Requirement :: Could the lines from the one with "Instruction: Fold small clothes" through the end of the listing be restated exactly, with nothing else included?

——

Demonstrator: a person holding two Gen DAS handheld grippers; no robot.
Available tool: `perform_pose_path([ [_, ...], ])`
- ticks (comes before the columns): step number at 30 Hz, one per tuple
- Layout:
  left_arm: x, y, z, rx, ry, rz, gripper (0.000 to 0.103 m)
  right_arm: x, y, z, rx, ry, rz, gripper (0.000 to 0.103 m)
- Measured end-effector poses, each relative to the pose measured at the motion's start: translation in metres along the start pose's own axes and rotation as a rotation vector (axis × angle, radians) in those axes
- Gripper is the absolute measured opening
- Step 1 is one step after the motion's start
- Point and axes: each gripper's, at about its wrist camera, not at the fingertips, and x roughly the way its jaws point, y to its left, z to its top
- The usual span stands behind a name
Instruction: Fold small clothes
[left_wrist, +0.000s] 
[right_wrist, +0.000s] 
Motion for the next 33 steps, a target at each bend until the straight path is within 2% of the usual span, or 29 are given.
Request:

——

Worked solution ::
Instruction: Fold small clothes
[left_wrist, +0.000s] 
[right_wrist, +0.000s] 
Motion for the next 33 steps, a target at each bend until the straight path is within 2% of the usual span, or 29 are given.
Request:

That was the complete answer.